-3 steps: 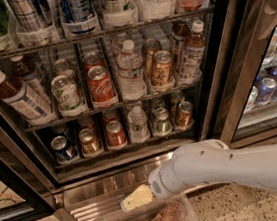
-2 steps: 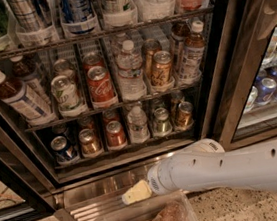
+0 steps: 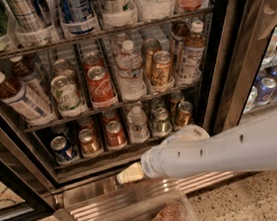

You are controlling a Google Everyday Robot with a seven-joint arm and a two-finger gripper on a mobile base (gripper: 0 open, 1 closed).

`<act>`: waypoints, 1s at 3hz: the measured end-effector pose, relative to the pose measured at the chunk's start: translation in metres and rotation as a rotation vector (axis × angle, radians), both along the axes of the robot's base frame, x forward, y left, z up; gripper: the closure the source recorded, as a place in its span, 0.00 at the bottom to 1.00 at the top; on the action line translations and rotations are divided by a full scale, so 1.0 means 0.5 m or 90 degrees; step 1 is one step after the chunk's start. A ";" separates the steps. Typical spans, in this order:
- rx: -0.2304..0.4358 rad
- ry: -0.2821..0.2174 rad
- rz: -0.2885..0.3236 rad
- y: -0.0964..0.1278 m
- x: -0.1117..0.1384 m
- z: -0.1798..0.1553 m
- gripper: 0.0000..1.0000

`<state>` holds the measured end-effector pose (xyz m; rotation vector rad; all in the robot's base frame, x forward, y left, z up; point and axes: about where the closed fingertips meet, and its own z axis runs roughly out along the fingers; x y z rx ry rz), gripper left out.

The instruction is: Pick coke can from bottom shelf of fridge

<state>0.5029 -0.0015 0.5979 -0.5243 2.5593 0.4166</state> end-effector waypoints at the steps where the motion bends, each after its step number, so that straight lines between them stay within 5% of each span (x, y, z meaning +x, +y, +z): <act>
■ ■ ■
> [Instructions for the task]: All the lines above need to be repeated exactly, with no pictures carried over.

> [Output of the task]:
-3 steps: 
-2 steps: 
+0 steps: 

You are controlling a Google Everyday Robot with a seven-joint arm and a two-finger gripper on a mobile base (gripper: 0 open, 1 closed).

`<act>`: waypoints, 1s at 3hz: the measured end-effector pose, relative to the pose measured at the chunk's start: translation in metres and rotation as a rotation vector (axis × angle, radians), both along the axes of the robot's base frame, x forward, y left, z up; gripper: the closure the source recorded, as a place in its span, 0.00 at the bottom to 1.00 at the top; on the action line translations and rotations are divided by a full scale, so 1.0 means 0.5 m or 90 degrees; step 1 is one step after the chunk's start. A ";" separates the steps. Typical spans, in this order:
- rx: -0.2304..0.4358 rad
- ry: -0.2821..0.2174 rad
- rz: -0.2885..0.3236 rad
- y: -0.0964..0.1278 m
- x: -0.1117..0.1384 m
- z: -0.1798..0.1553 m
- gripper: 0.0000..1.0000

`<state>` holds the measured end-effector pose (xyz m; rotation vector rad; all in the robot's base frame, x forward, y left, z up; point and axes: about where the closed fingertips meet, and its own z axis runs roughly out along the fingers; x y z rx ry rz), gripper left out.

The instruction is: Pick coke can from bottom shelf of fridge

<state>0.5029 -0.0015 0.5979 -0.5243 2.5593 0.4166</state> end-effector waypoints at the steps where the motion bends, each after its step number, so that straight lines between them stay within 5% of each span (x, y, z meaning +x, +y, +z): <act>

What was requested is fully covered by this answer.